Karl Christian Kohn

o.HProf.
* 1928     † 2006
Karl-Christian Kohn (* 21. Mai 1928 in Losheim am See, Saarland; † 20. Januar 2006) war ein deutscher Opernsänger (Bass).

Kohn debütierte 1952 am Stadttheater Saarbrücken (heute Saarländisches Staatstheater) und hatte danach Engagements an der Oper Düsseldorf und in Berlin. 1958 wurde er Ensemblemitglied der Bayerischen Staatsoper in München. Er galt als eine Säule des Ensembles und trat in über 2.500 Vorstellungen auf. Von der Bayerischen Staatsoper wurde er mit dem Titel eines Kammersängers geehrt.

Nach dem Ende seiner Bühnenlaufbahn 1991 war er bis 1998 als Professor für Gesang am Mozarteum in Salzburg tätig.

Als seine Paraderolle galt der Figaro in Mozarts Hochzeit des Figaro, den er über 400 Mal in ganz Europa sang, u. a. 1958 zur festlichen Wiedereröffnung des Cuvilliés-Theaters in München. Als Gast sang er unter anderem an der Wiener Staatsoper, der Hamburgischen Staatsoper und der Deutschen Oper Berlin.

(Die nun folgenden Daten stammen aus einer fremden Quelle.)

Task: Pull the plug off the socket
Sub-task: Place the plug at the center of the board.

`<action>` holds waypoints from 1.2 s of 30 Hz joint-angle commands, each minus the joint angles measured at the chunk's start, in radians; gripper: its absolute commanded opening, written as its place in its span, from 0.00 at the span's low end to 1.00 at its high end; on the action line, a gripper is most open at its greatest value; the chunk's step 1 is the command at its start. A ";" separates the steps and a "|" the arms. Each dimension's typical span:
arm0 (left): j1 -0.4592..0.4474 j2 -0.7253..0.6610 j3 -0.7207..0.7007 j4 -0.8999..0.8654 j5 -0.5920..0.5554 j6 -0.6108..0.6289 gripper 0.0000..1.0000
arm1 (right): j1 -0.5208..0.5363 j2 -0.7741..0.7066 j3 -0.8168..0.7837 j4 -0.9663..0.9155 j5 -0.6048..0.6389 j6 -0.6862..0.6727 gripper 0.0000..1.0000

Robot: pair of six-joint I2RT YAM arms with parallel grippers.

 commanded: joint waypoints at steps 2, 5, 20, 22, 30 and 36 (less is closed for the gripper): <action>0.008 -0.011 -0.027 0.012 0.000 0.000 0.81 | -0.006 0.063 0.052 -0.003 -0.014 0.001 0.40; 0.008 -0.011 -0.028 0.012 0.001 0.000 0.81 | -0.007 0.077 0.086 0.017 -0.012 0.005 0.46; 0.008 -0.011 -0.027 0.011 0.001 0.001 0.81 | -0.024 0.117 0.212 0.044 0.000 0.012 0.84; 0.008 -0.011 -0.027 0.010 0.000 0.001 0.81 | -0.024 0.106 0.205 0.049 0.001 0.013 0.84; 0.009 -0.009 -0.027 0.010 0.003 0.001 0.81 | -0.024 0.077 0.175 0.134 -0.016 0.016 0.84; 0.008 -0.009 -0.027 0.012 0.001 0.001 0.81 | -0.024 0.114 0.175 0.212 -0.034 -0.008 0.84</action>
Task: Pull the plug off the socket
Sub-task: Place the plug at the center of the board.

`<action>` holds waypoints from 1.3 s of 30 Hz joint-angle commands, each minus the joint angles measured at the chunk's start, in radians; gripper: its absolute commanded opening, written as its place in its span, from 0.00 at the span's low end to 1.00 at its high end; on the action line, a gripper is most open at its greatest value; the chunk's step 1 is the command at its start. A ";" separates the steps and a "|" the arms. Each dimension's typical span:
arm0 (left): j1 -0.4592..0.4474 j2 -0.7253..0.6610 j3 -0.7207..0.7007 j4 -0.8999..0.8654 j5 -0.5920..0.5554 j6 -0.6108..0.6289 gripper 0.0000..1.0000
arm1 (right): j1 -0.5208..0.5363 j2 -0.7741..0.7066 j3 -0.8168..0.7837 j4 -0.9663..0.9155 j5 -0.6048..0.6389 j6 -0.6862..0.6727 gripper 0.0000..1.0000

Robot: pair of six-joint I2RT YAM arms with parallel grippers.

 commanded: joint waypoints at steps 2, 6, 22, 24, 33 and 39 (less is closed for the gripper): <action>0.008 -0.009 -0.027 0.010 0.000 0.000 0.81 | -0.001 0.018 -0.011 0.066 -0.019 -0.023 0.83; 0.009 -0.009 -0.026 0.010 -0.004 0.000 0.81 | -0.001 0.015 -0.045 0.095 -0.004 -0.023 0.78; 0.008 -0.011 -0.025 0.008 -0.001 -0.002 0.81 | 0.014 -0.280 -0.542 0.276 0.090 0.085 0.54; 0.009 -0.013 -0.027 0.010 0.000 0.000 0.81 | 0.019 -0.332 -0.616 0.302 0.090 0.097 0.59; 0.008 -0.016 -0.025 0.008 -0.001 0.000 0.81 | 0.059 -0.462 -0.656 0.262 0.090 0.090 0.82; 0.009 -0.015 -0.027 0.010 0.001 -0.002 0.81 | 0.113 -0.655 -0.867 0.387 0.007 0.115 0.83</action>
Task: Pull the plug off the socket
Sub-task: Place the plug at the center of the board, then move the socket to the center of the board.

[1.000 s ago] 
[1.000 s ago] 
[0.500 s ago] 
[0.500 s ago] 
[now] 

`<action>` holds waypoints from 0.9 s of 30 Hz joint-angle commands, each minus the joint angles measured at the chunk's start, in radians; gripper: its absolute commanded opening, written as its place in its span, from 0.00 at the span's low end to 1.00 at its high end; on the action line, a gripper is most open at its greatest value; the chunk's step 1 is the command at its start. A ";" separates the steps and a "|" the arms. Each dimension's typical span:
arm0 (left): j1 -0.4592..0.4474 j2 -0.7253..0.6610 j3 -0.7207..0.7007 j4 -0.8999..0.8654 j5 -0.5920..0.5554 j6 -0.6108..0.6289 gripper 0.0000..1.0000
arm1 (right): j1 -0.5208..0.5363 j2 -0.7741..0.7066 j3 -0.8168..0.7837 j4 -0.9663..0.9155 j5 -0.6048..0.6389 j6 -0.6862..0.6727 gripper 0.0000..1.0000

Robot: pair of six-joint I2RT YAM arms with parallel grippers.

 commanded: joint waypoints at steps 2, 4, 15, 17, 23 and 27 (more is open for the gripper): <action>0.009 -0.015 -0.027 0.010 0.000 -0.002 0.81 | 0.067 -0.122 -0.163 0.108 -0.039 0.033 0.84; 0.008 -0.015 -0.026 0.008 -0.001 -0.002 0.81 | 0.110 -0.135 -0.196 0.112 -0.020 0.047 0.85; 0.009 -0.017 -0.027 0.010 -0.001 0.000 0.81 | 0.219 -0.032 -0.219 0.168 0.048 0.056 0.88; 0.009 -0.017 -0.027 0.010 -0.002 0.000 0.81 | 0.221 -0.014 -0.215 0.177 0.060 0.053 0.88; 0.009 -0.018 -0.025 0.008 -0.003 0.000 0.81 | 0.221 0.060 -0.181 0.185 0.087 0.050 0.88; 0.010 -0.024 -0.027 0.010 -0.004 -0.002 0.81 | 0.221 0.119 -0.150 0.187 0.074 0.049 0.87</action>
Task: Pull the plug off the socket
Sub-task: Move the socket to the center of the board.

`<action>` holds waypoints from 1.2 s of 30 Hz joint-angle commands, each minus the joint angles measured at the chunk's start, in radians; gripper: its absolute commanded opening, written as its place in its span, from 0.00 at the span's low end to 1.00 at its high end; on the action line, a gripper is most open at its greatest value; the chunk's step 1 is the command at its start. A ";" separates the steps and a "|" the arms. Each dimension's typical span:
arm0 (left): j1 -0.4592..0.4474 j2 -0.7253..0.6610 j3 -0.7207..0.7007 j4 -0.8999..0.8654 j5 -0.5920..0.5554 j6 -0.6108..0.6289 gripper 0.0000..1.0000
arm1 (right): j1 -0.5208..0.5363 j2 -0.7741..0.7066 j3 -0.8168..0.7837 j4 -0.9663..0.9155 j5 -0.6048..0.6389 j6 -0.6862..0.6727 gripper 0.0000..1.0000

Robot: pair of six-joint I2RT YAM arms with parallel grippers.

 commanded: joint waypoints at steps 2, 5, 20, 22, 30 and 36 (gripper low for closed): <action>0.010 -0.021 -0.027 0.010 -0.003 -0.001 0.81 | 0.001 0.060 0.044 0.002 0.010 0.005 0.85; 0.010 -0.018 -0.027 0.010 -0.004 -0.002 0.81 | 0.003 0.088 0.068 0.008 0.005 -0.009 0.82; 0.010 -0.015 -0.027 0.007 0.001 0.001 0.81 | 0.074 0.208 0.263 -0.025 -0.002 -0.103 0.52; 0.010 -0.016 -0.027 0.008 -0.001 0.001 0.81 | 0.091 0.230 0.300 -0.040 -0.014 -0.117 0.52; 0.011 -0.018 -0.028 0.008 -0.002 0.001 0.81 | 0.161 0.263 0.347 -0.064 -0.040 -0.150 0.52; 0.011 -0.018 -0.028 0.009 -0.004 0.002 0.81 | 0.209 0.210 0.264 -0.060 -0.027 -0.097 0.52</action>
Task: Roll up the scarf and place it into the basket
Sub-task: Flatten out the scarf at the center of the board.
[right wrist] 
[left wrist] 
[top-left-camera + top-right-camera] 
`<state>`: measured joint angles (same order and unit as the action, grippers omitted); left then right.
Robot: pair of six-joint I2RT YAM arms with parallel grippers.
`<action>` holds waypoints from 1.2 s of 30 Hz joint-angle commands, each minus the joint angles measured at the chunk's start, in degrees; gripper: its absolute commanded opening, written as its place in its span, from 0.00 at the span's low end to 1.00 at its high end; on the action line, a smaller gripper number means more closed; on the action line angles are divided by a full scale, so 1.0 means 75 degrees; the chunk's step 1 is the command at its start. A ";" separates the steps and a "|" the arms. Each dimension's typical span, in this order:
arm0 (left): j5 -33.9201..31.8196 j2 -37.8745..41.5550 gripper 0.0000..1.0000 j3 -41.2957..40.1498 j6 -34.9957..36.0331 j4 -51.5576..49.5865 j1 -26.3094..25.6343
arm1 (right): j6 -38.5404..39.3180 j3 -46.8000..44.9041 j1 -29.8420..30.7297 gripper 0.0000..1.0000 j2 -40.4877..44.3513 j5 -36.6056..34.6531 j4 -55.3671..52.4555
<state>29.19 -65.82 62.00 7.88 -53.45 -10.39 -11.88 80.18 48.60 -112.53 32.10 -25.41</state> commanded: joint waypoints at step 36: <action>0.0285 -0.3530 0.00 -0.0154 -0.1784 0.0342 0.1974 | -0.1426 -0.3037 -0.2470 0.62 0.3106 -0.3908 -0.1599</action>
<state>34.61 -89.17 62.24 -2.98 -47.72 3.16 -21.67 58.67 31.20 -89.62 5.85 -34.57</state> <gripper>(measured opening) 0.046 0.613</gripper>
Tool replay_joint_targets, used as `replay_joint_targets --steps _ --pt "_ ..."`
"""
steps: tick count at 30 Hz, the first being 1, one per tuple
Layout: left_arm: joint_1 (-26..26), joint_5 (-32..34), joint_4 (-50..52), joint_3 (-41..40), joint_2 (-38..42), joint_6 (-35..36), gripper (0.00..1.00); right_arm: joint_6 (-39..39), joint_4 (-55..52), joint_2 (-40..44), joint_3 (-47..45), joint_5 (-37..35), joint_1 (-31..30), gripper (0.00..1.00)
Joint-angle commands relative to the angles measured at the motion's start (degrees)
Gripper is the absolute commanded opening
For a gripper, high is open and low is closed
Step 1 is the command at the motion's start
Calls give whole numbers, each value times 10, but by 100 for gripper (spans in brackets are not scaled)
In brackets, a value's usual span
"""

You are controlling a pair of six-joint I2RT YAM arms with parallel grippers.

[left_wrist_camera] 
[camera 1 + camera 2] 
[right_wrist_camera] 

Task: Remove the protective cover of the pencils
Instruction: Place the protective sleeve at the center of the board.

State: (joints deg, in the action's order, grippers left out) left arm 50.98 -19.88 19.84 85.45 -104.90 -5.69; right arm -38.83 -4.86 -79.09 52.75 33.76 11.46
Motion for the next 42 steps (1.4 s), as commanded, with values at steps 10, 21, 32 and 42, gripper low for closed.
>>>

In vielen großen Bass-Rollen war er in München erfolgreich; unter anderem sang er dort Sarastro in Mozarts Zauberflöte, Leporello und Komtur in Mozarts Don Giovanni, Rocco in Beethovens Fidelio, Philip II. in Verdis Don Carlos, Hunding in Wagners Walküre, Escamillo in Bizets Carmen, Ochs in Richard Strauss' Rosenkavalier und Graf Waldner in Strauss' Arabella.

Kohn sang auch in zeitgenössischen Opern, u. a. in der Uraufführung von Werner Egks Die Verlobung von San Domingo. Kohn war auch als Konzertsänger tätig. Unter anderem war er ständiger Gast bei den Konzerten des Münchener Bach-Chors unter der Leitung von Karl Richter, der zu seiner Zeit als führender Bach-Interpret in der Bundesrepublik Deutschland galt.